■ **YOUR ASSIGNMENT**: Extract, without alteration, each line from the start of the listing to the line bearing "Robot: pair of".

▽

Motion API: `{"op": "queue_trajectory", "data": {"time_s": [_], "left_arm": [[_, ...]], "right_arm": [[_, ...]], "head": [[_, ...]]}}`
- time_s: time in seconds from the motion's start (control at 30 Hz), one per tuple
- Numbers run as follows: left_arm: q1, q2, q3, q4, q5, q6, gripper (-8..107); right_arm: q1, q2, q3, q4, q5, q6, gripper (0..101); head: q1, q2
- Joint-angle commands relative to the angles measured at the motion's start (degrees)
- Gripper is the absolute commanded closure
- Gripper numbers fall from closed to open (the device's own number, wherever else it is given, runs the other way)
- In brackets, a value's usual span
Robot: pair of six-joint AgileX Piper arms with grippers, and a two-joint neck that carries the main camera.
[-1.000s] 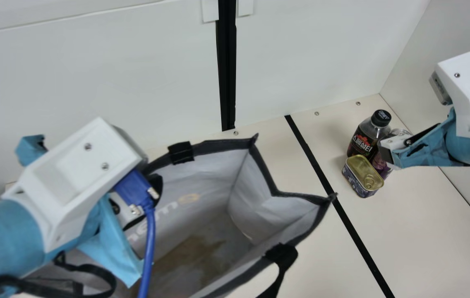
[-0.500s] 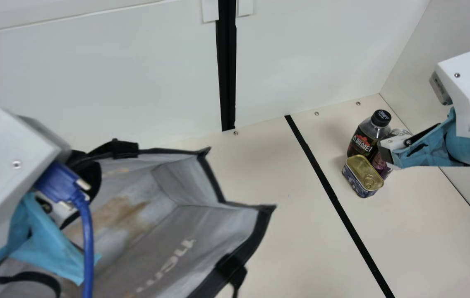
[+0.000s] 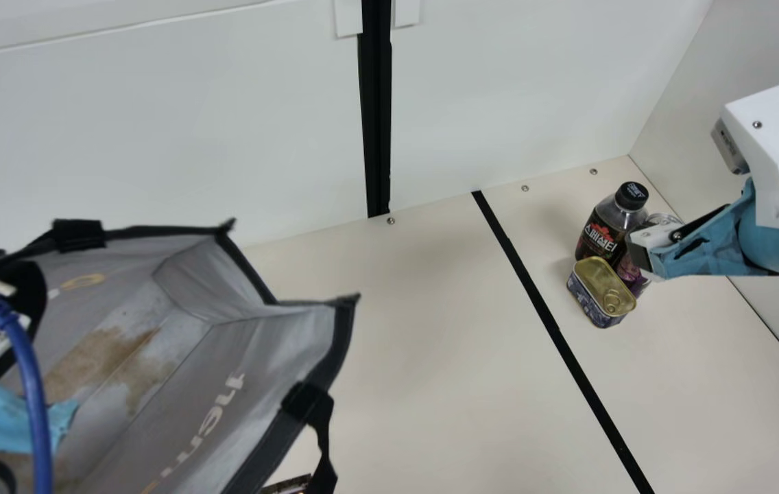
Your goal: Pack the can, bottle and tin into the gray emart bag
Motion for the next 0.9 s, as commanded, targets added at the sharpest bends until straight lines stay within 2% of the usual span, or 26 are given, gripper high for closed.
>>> {"op": "queue_trajectory", "data": {"time_s": [0.0, 0.4, 0.63, 0.87], "left_arm": [[-0.3, -0.7, 1.5, 4.3, 0.0, -2.8, 89], [-5.1, -5.4, 13.7, 19.3, 0.0, -15.3, 89], [-8.7, -6.6, 20.7, 22.9, 0.0, -21.6, 89], [-11.6, -6.2, 24.5, 23.4, 0.0, -26.2, 89]], "right_arm": [[0.0, 0.0, 0.0, 0.0, 0.0, 0.0, 10], [0.0, 0.0, 0.0, 0.0, 0.0, 0.0, 10], [0.0, 0.0, 0.0, 0.0, 0.0, 0.0, 10], [0.0, 0.0, 0.0, 0.0, 0.0, 0.0, 10]], "head": [[-1.3, -0.1], [-1.3, -0.1], [-1.3, -0.1], [-1.3, -0.1]]}}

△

■ **SOLUTION TO THIS PROBLEM**:
Motion API: `{"op": "queue_trajectory", "data": {"time_s": [_], "left_arm": [[_, ...]], "right_arm": [[_, ...]], "head": [[_, ...]]}}`
- time_s: time in seconds from the motion's start (control at 30 Hz), one per tuple
- Numbers run as follows: left_arm: q1, q2, q3, q4, q5, q6, gripper (-8..107); right_arm: q1, q2, q3, q4, q5, q6, gripper (0..101); head: q1, q2
- Joint-angle commands relative to the angles measured at the motion's start (degrees)
- Gripper is the absolute commanded closure
- Gripper numbers fall from closed to open (the device's own number, wherever else it is given, runs the other way)
- In brackets, a value's usual span
Robot: pair of six-joint AgileX Piper arms with grippers, and a two-joint neck that carries the main camera.

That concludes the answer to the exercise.